• Problem: Check each line of the material below for "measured". Report how many have it, with no other words.

• Supplied data:
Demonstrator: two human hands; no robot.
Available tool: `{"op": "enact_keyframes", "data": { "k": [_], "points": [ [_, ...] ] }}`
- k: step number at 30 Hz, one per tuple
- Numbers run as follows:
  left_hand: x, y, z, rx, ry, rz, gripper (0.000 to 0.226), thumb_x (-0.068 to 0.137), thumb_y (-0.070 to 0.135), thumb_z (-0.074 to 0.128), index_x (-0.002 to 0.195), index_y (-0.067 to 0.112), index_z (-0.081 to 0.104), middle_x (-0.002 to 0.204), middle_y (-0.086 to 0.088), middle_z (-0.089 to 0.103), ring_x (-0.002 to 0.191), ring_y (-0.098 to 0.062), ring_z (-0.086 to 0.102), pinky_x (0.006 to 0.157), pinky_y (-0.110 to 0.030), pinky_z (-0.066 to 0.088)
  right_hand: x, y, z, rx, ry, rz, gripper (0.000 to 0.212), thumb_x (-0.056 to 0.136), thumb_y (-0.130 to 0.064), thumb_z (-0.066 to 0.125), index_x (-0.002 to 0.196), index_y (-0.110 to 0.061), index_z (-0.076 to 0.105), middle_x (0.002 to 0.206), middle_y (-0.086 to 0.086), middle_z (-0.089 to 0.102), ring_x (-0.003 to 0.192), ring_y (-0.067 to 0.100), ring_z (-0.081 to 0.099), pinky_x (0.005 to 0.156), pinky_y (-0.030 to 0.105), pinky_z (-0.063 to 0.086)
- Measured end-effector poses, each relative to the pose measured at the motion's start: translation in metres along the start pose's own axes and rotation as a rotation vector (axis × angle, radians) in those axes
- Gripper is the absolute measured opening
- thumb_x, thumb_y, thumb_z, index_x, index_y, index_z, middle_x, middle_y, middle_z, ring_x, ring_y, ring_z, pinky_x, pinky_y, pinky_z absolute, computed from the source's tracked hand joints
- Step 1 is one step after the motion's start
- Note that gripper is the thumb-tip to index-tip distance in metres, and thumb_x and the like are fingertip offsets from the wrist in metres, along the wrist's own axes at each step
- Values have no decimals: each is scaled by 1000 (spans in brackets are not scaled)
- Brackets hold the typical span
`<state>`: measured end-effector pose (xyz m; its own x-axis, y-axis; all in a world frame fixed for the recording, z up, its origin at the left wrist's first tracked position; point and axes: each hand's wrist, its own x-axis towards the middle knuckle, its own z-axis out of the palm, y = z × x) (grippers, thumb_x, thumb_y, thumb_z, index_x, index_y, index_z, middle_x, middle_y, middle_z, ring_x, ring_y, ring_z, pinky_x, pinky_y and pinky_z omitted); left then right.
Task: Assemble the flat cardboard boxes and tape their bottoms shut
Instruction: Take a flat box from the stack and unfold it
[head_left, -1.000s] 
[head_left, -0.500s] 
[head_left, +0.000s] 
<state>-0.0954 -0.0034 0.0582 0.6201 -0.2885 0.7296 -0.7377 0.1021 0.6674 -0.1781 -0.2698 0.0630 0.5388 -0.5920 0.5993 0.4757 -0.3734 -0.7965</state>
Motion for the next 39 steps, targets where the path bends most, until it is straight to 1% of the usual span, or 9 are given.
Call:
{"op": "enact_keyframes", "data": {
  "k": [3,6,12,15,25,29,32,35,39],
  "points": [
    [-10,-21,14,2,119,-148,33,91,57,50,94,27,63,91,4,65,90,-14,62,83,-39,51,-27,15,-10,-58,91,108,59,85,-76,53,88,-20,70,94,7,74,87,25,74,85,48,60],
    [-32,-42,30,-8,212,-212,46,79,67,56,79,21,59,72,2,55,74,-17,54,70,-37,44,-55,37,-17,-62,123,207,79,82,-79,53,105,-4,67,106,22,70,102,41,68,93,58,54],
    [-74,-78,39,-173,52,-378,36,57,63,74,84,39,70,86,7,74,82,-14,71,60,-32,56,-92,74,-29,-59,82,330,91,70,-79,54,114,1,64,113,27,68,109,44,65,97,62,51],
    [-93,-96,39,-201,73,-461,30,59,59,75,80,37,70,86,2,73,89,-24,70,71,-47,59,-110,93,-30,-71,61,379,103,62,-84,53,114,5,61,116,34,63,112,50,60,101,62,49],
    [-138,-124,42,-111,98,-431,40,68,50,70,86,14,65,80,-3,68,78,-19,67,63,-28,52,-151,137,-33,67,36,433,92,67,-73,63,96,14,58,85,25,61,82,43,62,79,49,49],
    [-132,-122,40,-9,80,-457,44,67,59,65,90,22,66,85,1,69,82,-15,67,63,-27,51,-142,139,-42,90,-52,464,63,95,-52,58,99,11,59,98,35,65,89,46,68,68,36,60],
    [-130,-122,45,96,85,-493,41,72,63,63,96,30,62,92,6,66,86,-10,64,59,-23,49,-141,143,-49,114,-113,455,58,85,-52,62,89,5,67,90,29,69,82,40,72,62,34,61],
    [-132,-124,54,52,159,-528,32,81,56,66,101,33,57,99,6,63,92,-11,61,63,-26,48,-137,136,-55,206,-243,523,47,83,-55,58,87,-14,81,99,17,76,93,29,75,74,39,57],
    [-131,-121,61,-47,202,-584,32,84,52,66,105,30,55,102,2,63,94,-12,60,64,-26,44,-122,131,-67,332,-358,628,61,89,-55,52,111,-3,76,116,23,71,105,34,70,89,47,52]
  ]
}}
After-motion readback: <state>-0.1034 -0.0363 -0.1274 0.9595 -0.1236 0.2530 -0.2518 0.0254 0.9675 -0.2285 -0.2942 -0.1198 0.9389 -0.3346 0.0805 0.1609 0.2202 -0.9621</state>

• Task output: 3